L'UE cours 2 : la naissance de l'Europe


L'Europe politique, juridique est relativement jeune. Le mot Europe renvoie alors dans les discours à un jeu politique, militaire de rapports en Etats; d'équilibre entre puissances qui occupent la scène européenne, et bientôt mondiale. C'est en Europe qu'ont été posées les règles de bases du droit public européen. L'intégration européenne est une pensée nouvelle qui introduit une révolution dans l'ordre des relations internationales. Cette révolution ne se comprend pas sans ce qui la précède, c'est-à-dire le système diplomatique européen, depuis sa mise en place au XVIIème siècle.



  1. La formation de l'Europe classique.


L'occident chrétien reposait sur deux pôles, pouvoir temporel et spirituel. Au MA, il n'y a pas d'Europe : deux formes d'autorités universelles, l'Empire et l'Église. En Europe s'efface progressivement la notion d'empire. La naissance de l'Europe coïncide avec la naissance de l'État moderne.


A. Naissance de l'Europe, naissance de l'État moderne


Nait un nouveau monde où s'affirment de grandes puissances monarchiques, qui s'émancipent du pouvoir impérial, pontifical, et en même temps revendiquent pour elles-mêmes l'exercice d'un pouvoir absolu. L'État moderne nait de la dislocation de la figure de l'empire.

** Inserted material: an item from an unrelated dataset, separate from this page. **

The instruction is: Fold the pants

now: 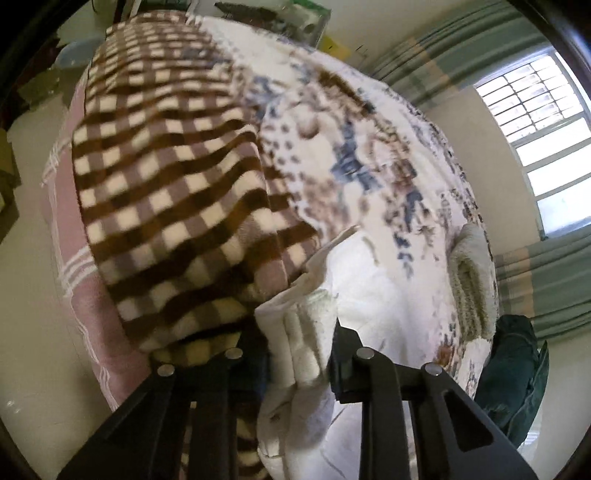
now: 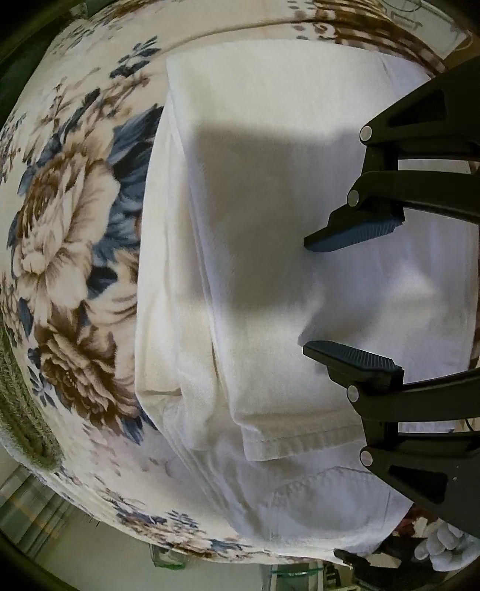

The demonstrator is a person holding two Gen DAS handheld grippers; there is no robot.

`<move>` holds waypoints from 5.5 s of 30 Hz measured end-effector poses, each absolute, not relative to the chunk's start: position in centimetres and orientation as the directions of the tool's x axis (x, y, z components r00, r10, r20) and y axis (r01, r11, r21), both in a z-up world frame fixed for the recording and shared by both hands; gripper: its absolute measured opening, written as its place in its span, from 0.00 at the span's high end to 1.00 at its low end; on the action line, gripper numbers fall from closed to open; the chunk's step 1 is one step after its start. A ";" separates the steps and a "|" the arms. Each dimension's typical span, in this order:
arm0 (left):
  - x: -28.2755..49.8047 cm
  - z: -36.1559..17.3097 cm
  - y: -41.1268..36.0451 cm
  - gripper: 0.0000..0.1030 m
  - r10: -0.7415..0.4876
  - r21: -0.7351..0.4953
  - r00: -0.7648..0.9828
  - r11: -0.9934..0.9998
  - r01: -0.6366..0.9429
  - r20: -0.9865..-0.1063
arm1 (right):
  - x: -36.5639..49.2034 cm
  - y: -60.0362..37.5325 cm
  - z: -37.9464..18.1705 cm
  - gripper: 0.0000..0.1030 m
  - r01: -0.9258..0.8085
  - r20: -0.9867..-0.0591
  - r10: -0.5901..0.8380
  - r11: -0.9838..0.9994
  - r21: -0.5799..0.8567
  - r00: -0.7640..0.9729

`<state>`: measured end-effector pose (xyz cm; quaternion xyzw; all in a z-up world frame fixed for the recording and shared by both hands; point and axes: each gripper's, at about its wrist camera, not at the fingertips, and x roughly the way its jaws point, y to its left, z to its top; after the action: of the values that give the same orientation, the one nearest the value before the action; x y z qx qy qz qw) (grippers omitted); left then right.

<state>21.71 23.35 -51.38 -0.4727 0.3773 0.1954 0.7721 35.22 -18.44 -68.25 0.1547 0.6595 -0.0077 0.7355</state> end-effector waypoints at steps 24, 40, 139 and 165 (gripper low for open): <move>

Au fond, l'idée essentielle est celle-ci, l'Europe moderne n'est rien d'autre que l'État de pluralité qui résulte de la prétention de chaque État à détenir et exercer leur pouvoir absolu. C'est donc un état instable, dangereux. En découle une compétition, rivalité entre les États. Il y a la tentation de la puissance, de l'hégémonie, donc de la guerre.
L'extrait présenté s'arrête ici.